Charles L. Cotton wrote:I try to stay out of prepaid legal discussions, but remember the old saying "you get what you pay for." $100/yr buying a lawyer all the way through trial on a murder charge?
Chas.
Normally I would agree with you Mr. Cotton, but look at it like this: State Farm is gambling that with enough volume the risks of paying out $250,000 or more on your home owners insurance is offset by the $900 a year they collect simply due to the odds. Places like this firm in Houston are gambling that CHL holders, non-felon, non Class A or Class B misdemeanor, offenders, are most likely to only ever be involved in a justifiable shooting. They are betting that all they really have to do is file the paperwork to make sure you get "no-billed" and file the motion to dismiss in the civil suit if it happens.

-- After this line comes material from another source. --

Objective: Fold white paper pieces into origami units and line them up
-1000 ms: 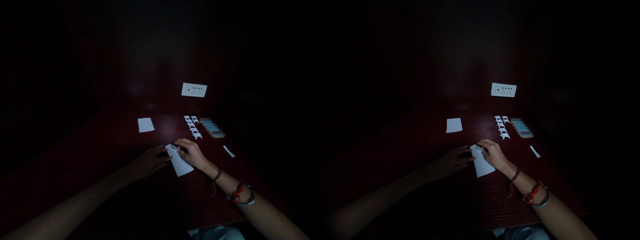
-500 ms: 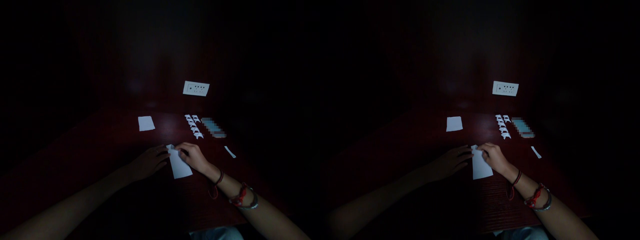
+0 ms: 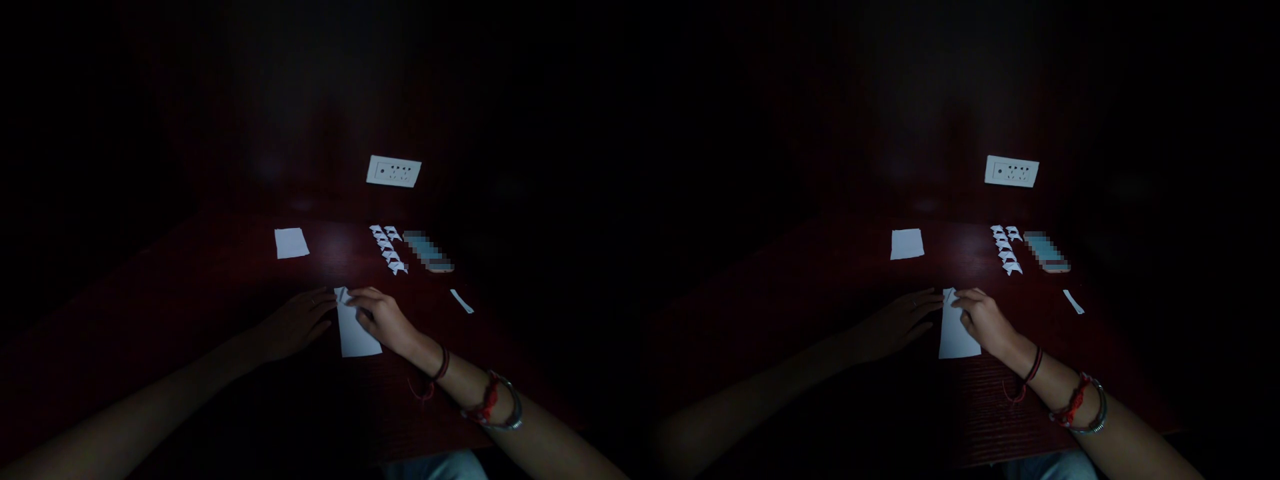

I'm willing to wager that there are some of you that have been CHL holders since 1996 and that had you had their services since then you've paid a little over $2000. If you've never been in trouble, and never been arrested for a shooting, answer me this. Who is winning in the gamble at that point? They've made two grand from you and never even spent a billable hour doing anything. I think that volume is the key to their idea. The number of CHL holders that are justified in their shooting, that actually go as far as a criminal trial for murder, is probably extremely low. I am pretty sure that the lady told us that if you just go out and shoot somebody that they aren't going to help you. It's insurance, and like all insurance companies its a gamble that they make enough volume to justify the next to nothing that they really do. With enough volume, they can afford to take the occasional, albeit very rare, case all the way through trial.
This is all just my opinion, and I am not a client of theirs yet, I've just been thinking about it, and I don't have the resources to put an attorney on retainer or pay the bill if I need one in case of a shooting. I also don't want to trust my life to a public defender.